To do: Copy, from the material below, each line where "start" shows up.

Data segment:
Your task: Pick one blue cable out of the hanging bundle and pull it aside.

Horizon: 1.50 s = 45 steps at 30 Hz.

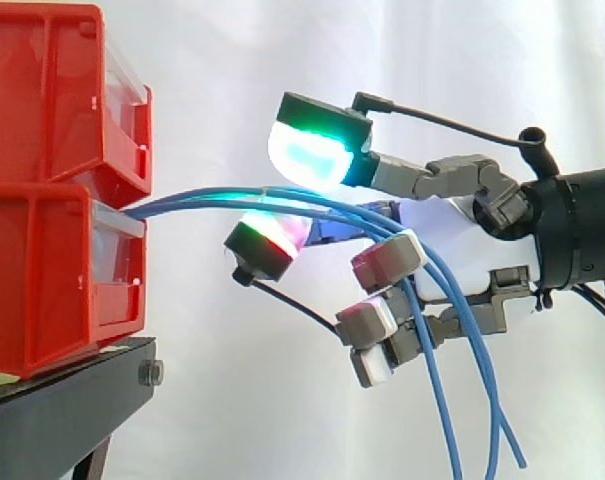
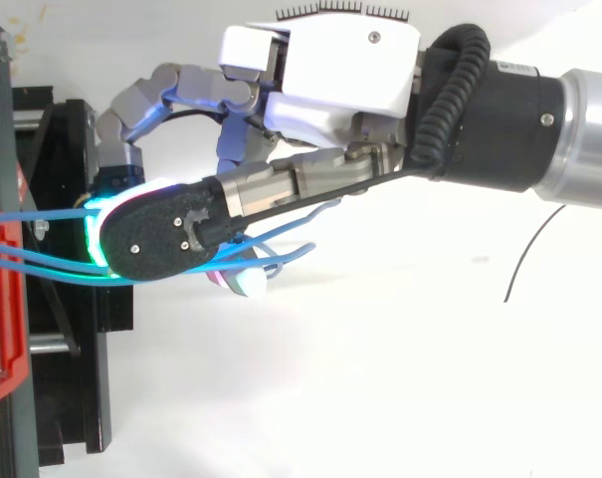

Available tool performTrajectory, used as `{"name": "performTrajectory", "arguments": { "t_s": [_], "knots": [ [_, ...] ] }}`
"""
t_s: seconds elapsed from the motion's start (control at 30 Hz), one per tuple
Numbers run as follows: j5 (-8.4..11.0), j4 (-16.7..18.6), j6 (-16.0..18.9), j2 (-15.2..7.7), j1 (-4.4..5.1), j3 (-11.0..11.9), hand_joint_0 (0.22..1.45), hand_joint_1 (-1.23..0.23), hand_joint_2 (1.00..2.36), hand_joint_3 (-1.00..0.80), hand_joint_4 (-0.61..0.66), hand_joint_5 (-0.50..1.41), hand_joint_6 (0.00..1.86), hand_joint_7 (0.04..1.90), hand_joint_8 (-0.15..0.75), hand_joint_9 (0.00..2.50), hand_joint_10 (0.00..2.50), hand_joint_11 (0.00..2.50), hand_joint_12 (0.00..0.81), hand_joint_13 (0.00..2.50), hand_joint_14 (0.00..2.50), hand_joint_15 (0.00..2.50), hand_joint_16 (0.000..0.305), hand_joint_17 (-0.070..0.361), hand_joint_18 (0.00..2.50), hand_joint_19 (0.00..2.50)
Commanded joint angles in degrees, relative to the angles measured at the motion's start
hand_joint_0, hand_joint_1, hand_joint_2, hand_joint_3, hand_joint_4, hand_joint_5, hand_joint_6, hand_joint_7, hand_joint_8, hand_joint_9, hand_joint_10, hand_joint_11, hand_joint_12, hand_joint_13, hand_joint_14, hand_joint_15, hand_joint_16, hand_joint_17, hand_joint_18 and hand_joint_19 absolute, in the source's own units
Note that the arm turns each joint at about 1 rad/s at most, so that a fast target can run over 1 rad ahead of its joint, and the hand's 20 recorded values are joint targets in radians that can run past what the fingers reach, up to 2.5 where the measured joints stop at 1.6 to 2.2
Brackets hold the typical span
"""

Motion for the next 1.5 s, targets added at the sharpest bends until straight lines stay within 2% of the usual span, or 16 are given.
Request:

Answer box:
t_s: seconds elapsed from the motion's start (control at 30 Hz), one per tuple
Commanded joint angles in degrees, relative to the angles measured at the motion's start

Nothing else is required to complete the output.